- [Work order]
Output the data word for word, dropping every image.

- [Exercise data]
========================================

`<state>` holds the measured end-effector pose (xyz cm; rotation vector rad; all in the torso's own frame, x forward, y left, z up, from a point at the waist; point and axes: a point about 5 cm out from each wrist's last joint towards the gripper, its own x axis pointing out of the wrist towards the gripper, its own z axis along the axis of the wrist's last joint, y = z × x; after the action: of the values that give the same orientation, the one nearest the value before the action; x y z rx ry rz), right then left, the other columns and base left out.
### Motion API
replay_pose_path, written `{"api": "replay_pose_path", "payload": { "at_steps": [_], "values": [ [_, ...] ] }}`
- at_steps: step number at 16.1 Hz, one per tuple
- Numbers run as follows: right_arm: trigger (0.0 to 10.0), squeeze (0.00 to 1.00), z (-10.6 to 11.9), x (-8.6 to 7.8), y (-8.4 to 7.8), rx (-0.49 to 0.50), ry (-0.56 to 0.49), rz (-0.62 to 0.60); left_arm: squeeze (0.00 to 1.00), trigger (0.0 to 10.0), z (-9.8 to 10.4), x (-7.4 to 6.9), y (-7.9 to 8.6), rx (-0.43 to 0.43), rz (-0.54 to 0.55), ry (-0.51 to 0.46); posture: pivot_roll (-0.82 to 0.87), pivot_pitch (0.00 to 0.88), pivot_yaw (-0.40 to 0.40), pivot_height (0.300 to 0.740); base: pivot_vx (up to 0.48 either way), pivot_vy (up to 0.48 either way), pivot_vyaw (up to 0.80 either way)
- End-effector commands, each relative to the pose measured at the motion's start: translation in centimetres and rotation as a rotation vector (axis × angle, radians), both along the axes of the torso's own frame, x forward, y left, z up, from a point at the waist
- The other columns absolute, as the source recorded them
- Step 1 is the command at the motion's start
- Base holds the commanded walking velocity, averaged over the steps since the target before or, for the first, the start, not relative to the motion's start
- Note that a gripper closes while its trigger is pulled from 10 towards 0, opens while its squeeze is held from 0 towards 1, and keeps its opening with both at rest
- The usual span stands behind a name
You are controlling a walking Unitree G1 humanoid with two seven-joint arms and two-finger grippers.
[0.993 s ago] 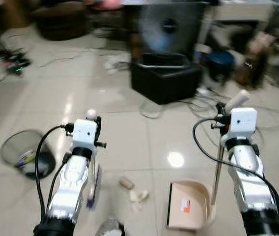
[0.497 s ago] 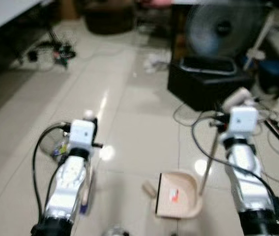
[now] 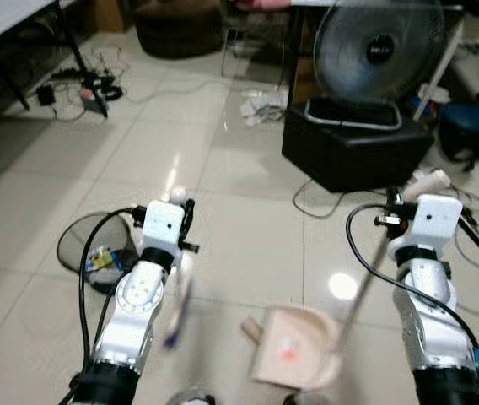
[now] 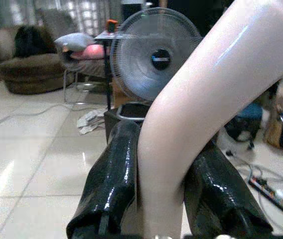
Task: Sweep floor
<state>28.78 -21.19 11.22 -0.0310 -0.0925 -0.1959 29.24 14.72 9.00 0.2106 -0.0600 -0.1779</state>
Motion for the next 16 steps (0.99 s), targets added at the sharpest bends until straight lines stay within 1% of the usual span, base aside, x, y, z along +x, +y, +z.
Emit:
{"api": "replay_pose_path", "payload": {
  "at_steps": [1, 3, 10, 11, 12, 15, 16],
  "values": [
    [10.0, 0.00, 0.5, -0.1, -0.7, -0.016, -0.015, -0.023, 0.00, 10.0, 0.8, 0.3, -0.3, -0.001, -0.017, -0.038, -0.03, 0.063, 0.049, 0.740, 0.000, 0.000, -0.80],
    [10.0, 0.00, 0.6, -0.1, -0.7, -0.016, -0.017, -0.026, 0.00, 10.0, 0.9, 0.3, -0.4, -0.012, -0.035, -0.047, -0.03, 0.062, 0.048, 0.740, 0.141, 0.000, -0.80],
    [10.0, 0.00, 0.7, -0.1, -0.8, -0.014, -0.019, -0.035, 0.00, 10.0, 1.0, 0.4, -0.5, -0.018, -0.048, -0.055, -0.03, 0.063, 0.051, 0.740, 0.326, 0.000, -0.77],
    [10.0, 0.00, 0.7, -0.1, -0.8, -0.023, -0.019, -0.035, 0.00, 10.0, 1.0, 0.4, -0.5, -0.018, -0.047, -0.055, -0.03, 0.063, 0.051, 0.740, 0.330, 0.000, 0.00],
    [10.0, 0.00, 0.7, -0.1, -0.8, -0.045, -0.014, -0.027, 0.00, 10.0, 1.0, 0.4, -0.2, -0.022, -0.021, -0.056, -0.03, 0.064, 0.051, 0.740, 0.000, 0.000, 0.00],
    [10.0, 0.00, 0.7, 0.0, -0.9, -0.050, -0.015, -0.017, 0.00, 10.0, 1.1, 0.5, 0.8, -0.001, 0.051, -0.073, -0.03, 0.065, 0.049, 0.740, 0.000, 0.000, 0.00],
    [10.0, 0.00, 0.7, 0.0, -0.9, -0.051, -0.015, -0.014, 0.00, 10.0, 1.1, 0.5, 1.1, 0.001, 0.059, -0.074, -0.03, 0.064, 0.049, 0.740, 0.000, 0.000, 0.00]
  ]
}}
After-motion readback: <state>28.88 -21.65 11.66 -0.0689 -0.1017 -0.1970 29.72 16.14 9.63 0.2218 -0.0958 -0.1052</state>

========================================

- [Task response]
`<state>` holds the measured end-effector pose (xyz cm; rotation vector rad; all in the torso's own frame, x forward, y left, z up, from a point at the waist; point and axes: a point about 5 cm out from each wrist's last joint towards the gripper, its own x axis pointing out of the wrist towards the gripper, its own z axis along the axis of the wrist's last joint, y = z × x; after the action: of the values that give the same orientation, the one nearest the value before the action; x y z rx ry rz), right then left, the other columns and base left out.
### Motion API
replay_pose_path, written `{"api": "replay_pose_path", "payload": { "at_steps": [_], "values": [ [_, ...] ] }}`
- at_steps: step number at 16.1 Hz, one per tuple
- Numbers run as follows: right_arm: trigger (0.0 to 10.0), squeeze (0.00 to 1.00), z (-10.6 to 11.9), x (-8.6 to 7.8), y (-8.4 to 7.8), rx (-0.49 to 0.50), ry (-0.56 to 0.49), rz (-0.62 to 0.60); left_arm: squeeze (0.00 to 1.00), trigger (0.0 to 10.0), z (-9.8 to 10.4), x (-7.4 to 6.9), y (-7.9 to 8.6), rx (-0.43 to 0.43), rz (-0.54 to 0.55), ry (-0.51 to 0.46); posture: pivot_roll (-0.82 to 0.87), pivot_pitch (0.00 to 0.88), pivot_yaw (-0.40 to 0.40), pivot_height (0.300 to 0.740); base: pivot_vx (up to 0.48 either way), pivot_vy (up to 0.48 either way), pivot_vyaw (up to 0.80 either way)
- End-effector commands, each relative to the pose measured at the motion's start: translation in centimetres and rotation as a rotation vector (axis × angle, radians), both along the axes of the torso's own frame, x forward, y left, z up, from a point at the waist
- The other columns absolute, as the source recorded them
- Step 1 is the command at the motion's start
- Base holds the commanded walking velocity, averaged over the steps since the target before or, for the first, the start, not relative to the motion's start
- Note that a gripper closes while its trigger is pulled from 10 towards 0, opens while its squeeze is held from 0 towards 1, and keeps its opening with both at rest
- The usual span stands behind a name
You are controlling a walking Unitree G1 humanoid with two seven-joint arms and two-finger grippers.
[0.993 s ago] 
[0.497 s ago] 
[now] 
[now] 
Task: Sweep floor
<state>28.78 -21.19 11.22 -0.0310 -0.0925 -0.1959 29.24 14.72 9.00 0.2106 -0.0600 -0.1779</state>
Motion for the next 16 steps (0.99 s), targets added at the sharpest bends until straight lines stay within 1% of the usual span, base aside, x, y, z along +x, +y, +z.
Emit:
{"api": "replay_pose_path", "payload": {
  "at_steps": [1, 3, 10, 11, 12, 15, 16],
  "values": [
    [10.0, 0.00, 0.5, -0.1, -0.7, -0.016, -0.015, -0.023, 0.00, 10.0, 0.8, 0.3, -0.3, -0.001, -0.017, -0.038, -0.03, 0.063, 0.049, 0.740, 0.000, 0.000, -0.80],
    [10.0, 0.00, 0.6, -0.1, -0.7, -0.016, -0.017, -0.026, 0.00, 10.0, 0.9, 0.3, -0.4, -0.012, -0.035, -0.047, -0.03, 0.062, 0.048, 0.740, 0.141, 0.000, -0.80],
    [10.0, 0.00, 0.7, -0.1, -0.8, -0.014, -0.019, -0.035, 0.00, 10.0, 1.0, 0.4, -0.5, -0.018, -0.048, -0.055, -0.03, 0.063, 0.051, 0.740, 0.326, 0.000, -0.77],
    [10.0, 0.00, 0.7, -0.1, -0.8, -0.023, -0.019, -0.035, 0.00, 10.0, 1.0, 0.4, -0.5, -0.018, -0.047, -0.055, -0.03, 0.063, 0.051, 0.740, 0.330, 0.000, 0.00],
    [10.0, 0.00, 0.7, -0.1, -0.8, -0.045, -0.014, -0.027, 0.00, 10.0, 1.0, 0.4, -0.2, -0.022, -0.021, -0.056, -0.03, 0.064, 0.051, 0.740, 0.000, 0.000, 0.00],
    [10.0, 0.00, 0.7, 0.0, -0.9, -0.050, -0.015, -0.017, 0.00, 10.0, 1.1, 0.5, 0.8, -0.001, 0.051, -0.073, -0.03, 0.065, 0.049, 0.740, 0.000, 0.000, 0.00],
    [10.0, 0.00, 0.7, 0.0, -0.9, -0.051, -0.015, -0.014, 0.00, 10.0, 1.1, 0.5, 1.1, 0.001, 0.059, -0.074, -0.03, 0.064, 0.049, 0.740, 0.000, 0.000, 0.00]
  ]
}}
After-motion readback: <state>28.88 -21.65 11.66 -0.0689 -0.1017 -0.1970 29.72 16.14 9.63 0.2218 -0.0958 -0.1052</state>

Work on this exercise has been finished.